Next Generation
Device has heart
It’s “like a new speedometer,” Lance Becker, professor of emergency medicine and director of the University’s Emergency Resuscitation Research Center, says of a machine being used by Chicago doctors to monitor cardiopulmonary resuscitation (CPR). The common procedure is often performed improperly, even in hospitals, Becker (left) and researcher Benjamin Abella (right) report in the January 19 Journal of the American Medical Association. Before this tool, the first of its kind in the United States, there was no way to measure CPR quality.

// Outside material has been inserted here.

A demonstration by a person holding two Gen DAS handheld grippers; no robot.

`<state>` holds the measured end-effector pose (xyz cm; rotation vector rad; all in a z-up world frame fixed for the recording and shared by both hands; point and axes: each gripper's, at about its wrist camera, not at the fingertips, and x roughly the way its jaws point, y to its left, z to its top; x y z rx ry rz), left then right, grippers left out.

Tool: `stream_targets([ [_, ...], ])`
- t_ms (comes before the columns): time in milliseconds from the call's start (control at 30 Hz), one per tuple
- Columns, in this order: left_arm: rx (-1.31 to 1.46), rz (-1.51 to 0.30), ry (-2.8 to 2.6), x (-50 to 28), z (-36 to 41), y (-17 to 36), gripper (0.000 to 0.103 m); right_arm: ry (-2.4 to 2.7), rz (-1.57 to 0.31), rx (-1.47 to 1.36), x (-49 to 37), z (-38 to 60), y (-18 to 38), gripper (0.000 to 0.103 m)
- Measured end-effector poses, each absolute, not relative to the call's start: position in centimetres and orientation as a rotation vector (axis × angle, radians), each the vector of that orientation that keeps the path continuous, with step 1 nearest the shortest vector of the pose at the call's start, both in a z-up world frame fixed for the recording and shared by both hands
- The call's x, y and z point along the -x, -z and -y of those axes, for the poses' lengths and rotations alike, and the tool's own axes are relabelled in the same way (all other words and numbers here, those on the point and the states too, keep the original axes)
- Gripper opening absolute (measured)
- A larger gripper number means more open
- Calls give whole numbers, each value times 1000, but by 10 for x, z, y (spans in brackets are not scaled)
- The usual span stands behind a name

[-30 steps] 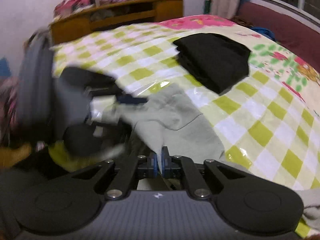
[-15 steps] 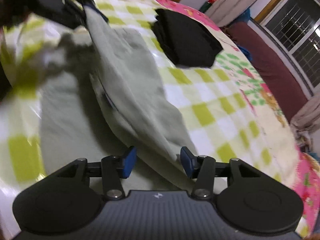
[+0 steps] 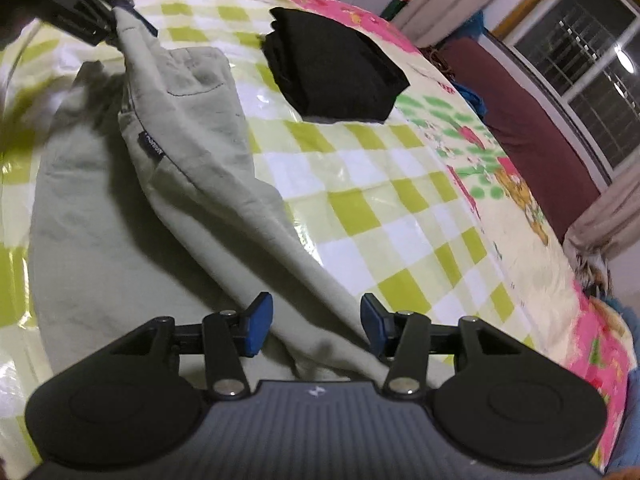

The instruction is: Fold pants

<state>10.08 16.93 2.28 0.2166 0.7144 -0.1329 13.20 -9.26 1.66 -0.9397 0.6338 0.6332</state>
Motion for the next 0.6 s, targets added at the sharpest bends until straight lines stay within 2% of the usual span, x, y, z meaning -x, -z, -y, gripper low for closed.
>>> stream_targets([
  [167,-231,-717,139,-96,-167,-21,32,-686,-616,1101,-153,80,5,47],
  [200,-233,-719,139,-97,-167,-21,32,-683,-628,1126,-159,78,10,44],
  [233,-235,-723,137,-97,-167,-20,32,-679,-660,1133,-165,76,14,32],
  [267,-240,-726,134,-98,-167,-20,32,-667,-715,1118,-174,76,17,0],
  [433,-276,-707,136,-107,-165,-23,32,-552,-780,959,-188,90,-11,0],
  [600,-306,-599,113,-112,-161,-40,32,-421,-650,804,-164,110,-91,1],
])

The technology—a pad with sensors connected to a tracking device and taped to a patient’s chest—takes out the guesswork by recording the rate and depth of compressions, as well as the frequency of breaths. In CPR rescuers stimulate the heart by pushing down on the chest and provide oxygen by blowing into the mouth. With the machine, the Chicago team identified mistakes, such as inadequate compressions, made during actual rescues at the Hospitals.
The researchers are now adding features, Becker says, including “alarms that talk to the rescuer,” offering instructions such as “deeper compressions.” While it is not yet known how much the technology will improve CPR, “some pretty nice improvements” have been seen in Europe, where similar equipment has been tested.
According to Becker, the tool will probably be FDA-approved and in use this summer in hospitals nationwide.